China Bo trial shows unprecedented openness: official media
BEIJING - Official Chinese media heaped praise on the trial of ousted politician Bo Xilai Saturday as it entered an unexpected third day, calling it a landmark in the history of Chinese jurisprudence.
Bo, once one of China's highest-flying politicians, faces charges of bribery, embezzlement and abuse of power in a scandal that has rocked the ruling Communist Party.
The court is providing regular but delayed transcripts of the dramatic hearings on its verified account on Sina Weibo, China's equivalent of Twitter.
The lurid revelations of private jet flights, luxury villas and rare animal meats have held Chinese readers spellbound.
But no live audio or video is available, and nor are any foreign media or independent observers present in court.
"This degree of transparency has not happened before," the Global Times newspaper, which has close ties to the Communist Party, said in an editorial.
"This will create a precedent that will bring lasting impact to the future trials of sensitive cases."
It described the Weibo postings as a "live feed" and said it "served as an important guarantee of a fair trial for Bo in accordance with the law".

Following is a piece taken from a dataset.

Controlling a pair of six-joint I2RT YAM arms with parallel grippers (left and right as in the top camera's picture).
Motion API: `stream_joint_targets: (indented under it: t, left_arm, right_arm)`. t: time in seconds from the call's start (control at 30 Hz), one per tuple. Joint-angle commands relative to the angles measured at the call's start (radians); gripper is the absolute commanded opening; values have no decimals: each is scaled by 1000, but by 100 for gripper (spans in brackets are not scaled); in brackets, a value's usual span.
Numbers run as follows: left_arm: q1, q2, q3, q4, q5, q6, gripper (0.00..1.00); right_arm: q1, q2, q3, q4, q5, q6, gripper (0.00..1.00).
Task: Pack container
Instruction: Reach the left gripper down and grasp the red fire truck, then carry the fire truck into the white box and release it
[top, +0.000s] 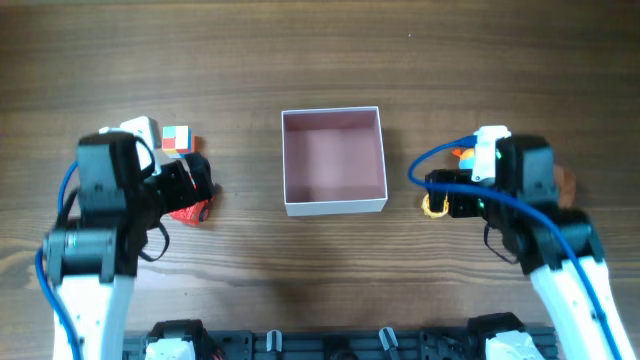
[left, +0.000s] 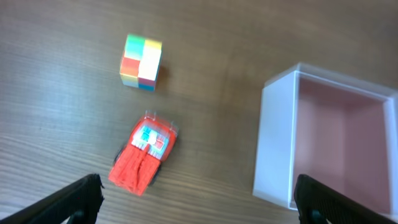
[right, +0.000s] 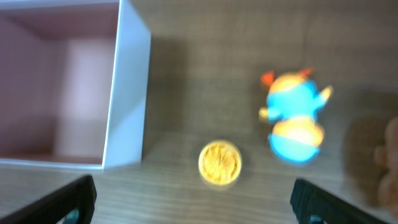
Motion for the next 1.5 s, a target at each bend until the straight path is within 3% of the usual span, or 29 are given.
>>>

"The live show has addressed various doubts and rumours in and outside China," the paper said. "It demonstrated that the authorities are ready to receive more public scrutiny."
Bo was once head of the southwestern megacity of Chongqing, and tipped to join the highest echelons of Chinese political power.
He was brought down by a scandal triggered by the death of British businessman Neil Heywood, whom Bo's wife Gu Kailai was convicted of poisoning.
It shook the party and exposed deep divisions within it.
But while the trial contents have been seen as astonishing, nothing has been said publicly of Bo's links with other top Communist leaders, and analysts believe his conviction and sentence have been agreed beforehand.
Bo has mounted a vigorous defence and has showed open disdain for prosecution witnesses, including Gu, who he derided as "insane".
He has denied bribery and embezzlement, with the third charge of abuse of power yet to be addressed.
The hearings are a stark contrast to most previous Chinese political trials in which most defendants have humbly confessed their crimes amid opaque court proceedings.
Calls by ordinary Chinese citizens for greater official transparency have been mounting, the Global Times said.
"For a while, the Chinese public has been complaining about injustice in constant news reports of scandals or social issues," the paper said.
"The open and transparent trial of Bo provided a different picture to the public, which will significantly change the image of the judicial system.
"The most important thing now is to have a fair trial for Bo's case, which will naturally boost the public's confidence," the paper said.